Late in the evening of Day 6 in the Pearl Islands, a small boat is making its way quietly to Morgan Beach. The remaining members of the Morgan tribe, weary after a second consecutive visit to Tribal Council, are in the boat, rowing mechanically. They’re nearly home. Moments before reaching the shore, Andrew speaks up quietly. “People, as your leader, I think I have my finger on the pulse of our tribe’s morale, and I have a great idea to lift our spirits.”
Osten snaps awake from a light doze. “No, man, let’s just go get some sleep. My throat’s starting to feel scratchy.

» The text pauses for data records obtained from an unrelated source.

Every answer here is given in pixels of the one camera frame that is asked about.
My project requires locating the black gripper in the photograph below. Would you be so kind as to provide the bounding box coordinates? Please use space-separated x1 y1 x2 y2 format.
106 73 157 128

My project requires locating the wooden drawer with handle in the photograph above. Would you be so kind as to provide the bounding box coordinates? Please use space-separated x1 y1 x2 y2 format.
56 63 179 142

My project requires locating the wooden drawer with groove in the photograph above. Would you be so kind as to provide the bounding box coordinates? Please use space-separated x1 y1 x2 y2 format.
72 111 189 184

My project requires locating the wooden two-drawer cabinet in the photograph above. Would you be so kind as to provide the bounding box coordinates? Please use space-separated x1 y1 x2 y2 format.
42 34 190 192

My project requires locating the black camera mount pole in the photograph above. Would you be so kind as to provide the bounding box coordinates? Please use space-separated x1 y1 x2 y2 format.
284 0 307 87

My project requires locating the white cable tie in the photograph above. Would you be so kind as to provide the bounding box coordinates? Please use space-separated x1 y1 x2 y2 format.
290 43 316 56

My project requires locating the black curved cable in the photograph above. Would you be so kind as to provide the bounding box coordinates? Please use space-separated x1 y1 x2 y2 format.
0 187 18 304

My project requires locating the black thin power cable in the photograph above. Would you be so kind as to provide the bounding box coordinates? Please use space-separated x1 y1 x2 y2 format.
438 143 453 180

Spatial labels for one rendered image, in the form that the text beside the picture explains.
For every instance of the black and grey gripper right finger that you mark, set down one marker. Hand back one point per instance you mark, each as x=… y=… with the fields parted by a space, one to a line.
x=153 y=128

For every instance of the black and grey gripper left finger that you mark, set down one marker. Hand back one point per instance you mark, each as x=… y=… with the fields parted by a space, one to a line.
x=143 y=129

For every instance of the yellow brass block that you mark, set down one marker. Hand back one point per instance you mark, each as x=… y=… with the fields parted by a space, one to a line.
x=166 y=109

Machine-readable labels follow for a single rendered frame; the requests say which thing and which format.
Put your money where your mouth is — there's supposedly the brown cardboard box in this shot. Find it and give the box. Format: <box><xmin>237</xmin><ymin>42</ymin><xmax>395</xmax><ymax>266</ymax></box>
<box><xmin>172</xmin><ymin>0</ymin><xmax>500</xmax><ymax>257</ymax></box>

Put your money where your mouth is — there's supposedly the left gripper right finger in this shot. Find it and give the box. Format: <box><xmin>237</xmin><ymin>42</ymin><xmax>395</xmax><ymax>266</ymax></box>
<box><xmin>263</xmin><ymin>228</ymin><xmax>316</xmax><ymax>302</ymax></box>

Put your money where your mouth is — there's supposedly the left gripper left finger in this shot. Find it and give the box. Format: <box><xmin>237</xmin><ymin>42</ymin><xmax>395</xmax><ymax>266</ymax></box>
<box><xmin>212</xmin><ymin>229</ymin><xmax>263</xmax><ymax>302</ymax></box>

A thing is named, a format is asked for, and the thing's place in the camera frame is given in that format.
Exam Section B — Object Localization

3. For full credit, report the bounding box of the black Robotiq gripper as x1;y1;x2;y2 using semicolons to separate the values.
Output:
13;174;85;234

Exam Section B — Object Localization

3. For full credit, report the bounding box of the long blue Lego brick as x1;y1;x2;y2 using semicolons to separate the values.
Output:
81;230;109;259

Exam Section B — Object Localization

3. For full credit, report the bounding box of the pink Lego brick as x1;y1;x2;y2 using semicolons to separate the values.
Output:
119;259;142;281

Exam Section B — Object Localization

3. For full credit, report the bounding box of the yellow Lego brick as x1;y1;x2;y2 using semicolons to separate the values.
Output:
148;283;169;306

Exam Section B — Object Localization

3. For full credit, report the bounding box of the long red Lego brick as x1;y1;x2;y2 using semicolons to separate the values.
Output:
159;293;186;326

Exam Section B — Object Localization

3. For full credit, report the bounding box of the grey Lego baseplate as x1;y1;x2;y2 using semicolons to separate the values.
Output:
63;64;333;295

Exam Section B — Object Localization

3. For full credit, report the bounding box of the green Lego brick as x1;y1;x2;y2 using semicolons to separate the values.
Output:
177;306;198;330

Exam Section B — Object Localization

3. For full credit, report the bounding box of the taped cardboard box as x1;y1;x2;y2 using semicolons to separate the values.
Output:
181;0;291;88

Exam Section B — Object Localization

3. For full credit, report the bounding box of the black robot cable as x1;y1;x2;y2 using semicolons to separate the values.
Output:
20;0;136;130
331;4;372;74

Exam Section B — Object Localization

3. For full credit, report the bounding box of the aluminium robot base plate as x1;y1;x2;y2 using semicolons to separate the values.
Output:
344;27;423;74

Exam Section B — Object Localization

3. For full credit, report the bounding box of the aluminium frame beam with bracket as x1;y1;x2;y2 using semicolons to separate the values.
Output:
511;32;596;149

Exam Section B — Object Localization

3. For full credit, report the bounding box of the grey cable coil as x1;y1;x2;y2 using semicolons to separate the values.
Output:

I need to get some rest.” He coughs unconvincingly.
Andrew raises a hand in a placating fashion, like a faith healer about to work his magic. “I am quite certain,” he says with a charming smile, “that you will feel much better after we pursue my plan.” He looks around the boat, taking in all the drawn faces. “Ah, hello, Darrah! Glad to see you could join us. Were you actually at Tribal Council?”
She nods slowly, mysteriously, from the back of the boat. The others shudder unconsciously, as if chilled by a sudden breeze.
“Uh, anyway,” Andrew continues, his voice rising in pitch as he delivers what he considers to be one of the greatest questions of all time. “What would you all say to getting our tarp back this evening?”
Osten sniffs loudly and moans. A cameraman coughs. After a long silence, Tijuana finally speaks. “Well, I guess we could do that if you want. Maybe just you could go, though?” Many of the others murmur their approval of the new plan.
Andrew’s eyes squint in dissatisfaction. “Well, you know, I was thinking this could be more of a team activity. Kind of a ‘capture the flag’ type of thing, you know. Really boost the spirits!” He makes a fist and punches it in the air for emphasis. The others shuffle around in their seats and look determinedly anywhere but at Andrew himself. In desperation, Andrew cries out to Ryan. “Ryan O, what are you thinking?”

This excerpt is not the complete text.